July 14, 2024

Investors have stressed the need for government to address security challenges to guarantee stable growth and safe investment.

  In addition, they urged the government to ensure that preparation for the 2023 poll does not disrupt economic activities, especially the stock market.

  According to investors, the growing insecurity scare has been posing a serious threat to efforts put in place to restore investors’ confidence and attract foreign direct investments into the market.

   They argued that war, insecurity and social disorder are a disincentive to investment, noting that no investor would stake his fund in a country where his investment cannot be protected.

   Recall the equities market defied Easter trends, as the performance indices of the market (the All-share index and market capitalisation), rose significantly since the beginning of the month.
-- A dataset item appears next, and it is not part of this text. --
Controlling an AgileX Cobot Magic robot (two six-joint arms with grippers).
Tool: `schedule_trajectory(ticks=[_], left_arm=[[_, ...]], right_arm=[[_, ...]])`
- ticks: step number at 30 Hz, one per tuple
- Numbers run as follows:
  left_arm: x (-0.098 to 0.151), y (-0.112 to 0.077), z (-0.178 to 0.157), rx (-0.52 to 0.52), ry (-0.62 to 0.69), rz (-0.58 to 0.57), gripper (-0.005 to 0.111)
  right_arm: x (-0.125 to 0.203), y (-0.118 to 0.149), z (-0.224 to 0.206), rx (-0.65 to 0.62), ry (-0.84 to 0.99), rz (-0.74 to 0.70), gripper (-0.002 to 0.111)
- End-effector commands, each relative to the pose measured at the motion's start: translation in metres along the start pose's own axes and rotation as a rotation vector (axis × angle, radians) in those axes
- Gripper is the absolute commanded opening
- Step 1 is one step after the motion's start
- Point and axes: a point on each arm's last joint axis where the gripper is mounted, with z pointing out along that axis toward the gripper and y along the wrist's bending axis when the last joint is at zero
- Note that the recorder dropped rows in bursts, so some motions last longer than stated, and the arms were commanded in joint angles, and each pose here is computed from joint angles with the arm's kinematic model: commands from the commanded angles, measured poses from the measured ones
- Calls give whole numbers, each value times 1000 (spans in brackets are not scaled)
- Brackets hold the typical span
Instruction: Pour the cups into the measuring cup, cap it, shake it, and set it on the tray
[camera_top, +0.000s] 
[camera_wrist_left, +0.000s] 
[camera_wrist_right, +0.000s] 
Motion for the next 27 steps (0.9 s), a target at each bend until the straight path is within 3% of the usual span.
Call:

  The rally caused the value of listed equities to increase by over N900 billion or 4.8 per cent from the beginning of the month while the cumulative value of listed equities rose to N26, 125 trillion as of Friday, April 22, from N25, 216 trillion and 48,458.65 from 46, 687.85.

   They, therefore, suggested that government must create an enabling environment to protect investment, sustain the current growth trajectory witnessed in the market and attract new businesses to the country.

   Specifically, the President of the Proactive Shareholders Association of Nigeria, Taiwo Oderinde said the level of security in a particular jurisdiction is a major factor that attracts or lures foreign investors to the market before the issue of return on investment is considered.

   He pointed out that the issue of insecurity and chaos is a major impediment to the ease of doing business anywhere in the world, adding that no business can thrive in an unstable environment.

  He urged the government to rise to the expectation and tackle the menace to grow the economy and sustain a stock market rebound.

  The Publicity Secretary, Independence Shareholders Association of Nigeria, Moses Igbrude pointed out that virtually all the stocks in the market are currently undervalued due to uncertainties and fear, leading to investment apathy.

  He said the rising insecurity in the country requires the government to adopt short, medium and long-term strategies to tackle the menace.

  “Where there is insecurity, the operating environment cannot be stable to do business and if the operators continue to operate in such climes, businesses cannot do well. This is exactly what is happening to businesses and the capital market.

   “Economically we are not making progress due to the security situation of the country. It is affecting the capital market because no investor will want to put his investment in an environment that is not safe,” he said.